A volte, in certi ambienti o in certe zone dove non c’è legge, ci sono bambini, o giovanissimi, costretti a unirsi a una banda o a un'altra. Ora però comincia una certa reazione da parte della popolazione. I membri delle bande hanno paura e si dice che l'insicurezza ora sia da altra parte. Tuttavia, bisogna impedire che si finisca in una situazione caotica e anarchica. Credo che la polizia, in quanto tale, abbia un ruolo molto importante da svolgere, affinché la gente riacquisti fiducia e affinché si dimostri che lo Stato è organizzato.
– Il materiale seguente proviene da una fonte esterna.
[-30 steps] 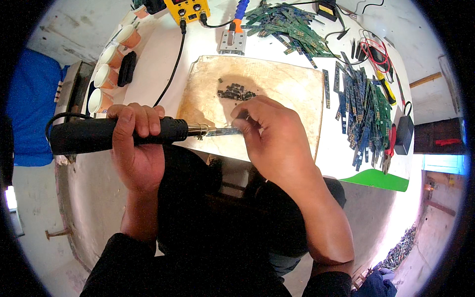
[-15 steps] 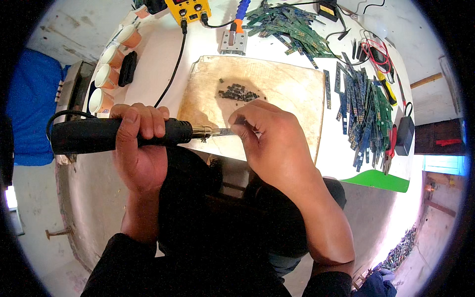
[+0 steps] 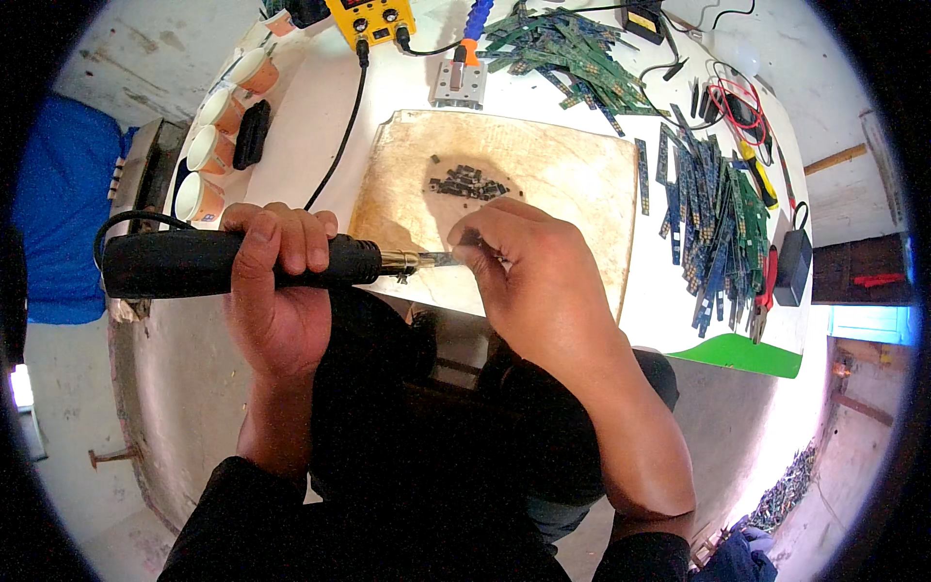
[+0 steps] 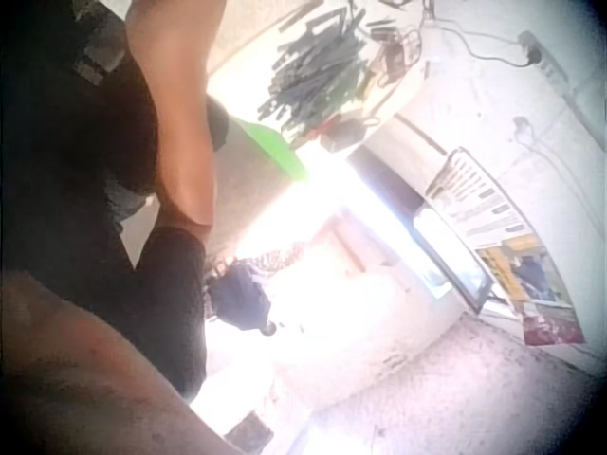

Da parte nostra, tutta l'attività di advocacy mira ad aiutare le persone ad accogliere l'altro come un fratello, a far sì che la fraternità sia realmente vissuta. Ma, soprattutto, non dobbiamo farci giustizia da soli.
Come possono le famiglie proteggere i bambini, evitando che vengano reclutati nei gruppi armati?
Bisogna agire fin dall'inizio, siamo arrivati a questo punto perché per molto tempo abbiamo avuto bambini abbandonati per strada, lasciati allo stato brado, abbandonati a loro stessi, senza una famiglia. L’estrema povertà ha spinto le famiglie ad allontanarli e sono proprio questi bambini ad aver poi ricevuto le armi dai politici. Hanno imbracciato le armi, sono cresciuti e si sono messi in proprio, pensando di poter guadagnare da soli. Così ora rapiscono, tengono le persone in ostaggio e per ottenere il riscatto usano molta violenza, a volte torturano le persone. Penso che i valori della famiglia, la creazione di posti di lavoro per i giovani, lo sviluppo umano integrale del Paese possano aiutare Haiti a risolvere un poco questo problema.
Da cosa dipende esattamente la mancanza di mezzi, da parte delle autorità, necessari a combattere questo drammatico fenomeno?
Per molto tempo Haiti ha vissuto una situazione politica estremamente delicata, senza stabilità, con l’intero comparto del settore turistico distrutto. Dobbiamo accompagnare di più il popolo haitiano, non decidere per lui e fare in modo che le soluzioni vengano dall'interno. Il popolo deve assumersi la responsabilità di diventare protagonista della propria storia e accettare di aprire la strada alle generazioni future. Ogni volta che una soluzione viene imposta dall'esterno dura pochi anni e poi ci ritroviamo al punto di partenza.
Lei parla di una soluzione che venga dall'interno, ma il segretario generale delle Nazioni Unite, Antonio Guterres, si dice invece favorevole a una forza di intervento internazionale. Ritiene che questa sia una strada percorribile?
L'Onu rappresenta le nazioni e il segretario generale ha chiesto questo intervento da molto tempo. Le nazioni sanno già cosa bisogna fare e sanno che Haiti da sola non sarà in grado di trovare una soluzione. Allo stesso tempo, non è possibile un intervento qualsiasi. Dobbiamo davvero sostenere, consolidare, riformare e professionalizzare la polizia, rendendola molto più efficace ed efficiente. Credo che si sia raggiunto un punto in cui è necessario davvero agire. Non sta a me dire il sì o il no a una forza internazionale, ma credo che abbiamo il diritto di accompagnare la popolazione in modo concreto, di aiutarla a trovare soluzioni e di fare in modo che le nazioni si accordino per trovare una via d'uscita e poter permettere ad Haiti di rimettersi in piedi, di stabilizzarsi, di prendere in mano la situazione e, allo stesso tempo, di aiutare questo popolo a ritrovare la dignità che aveva un tempo: questo popolo che ha aiutato il mondo a porre fine alla schiavi.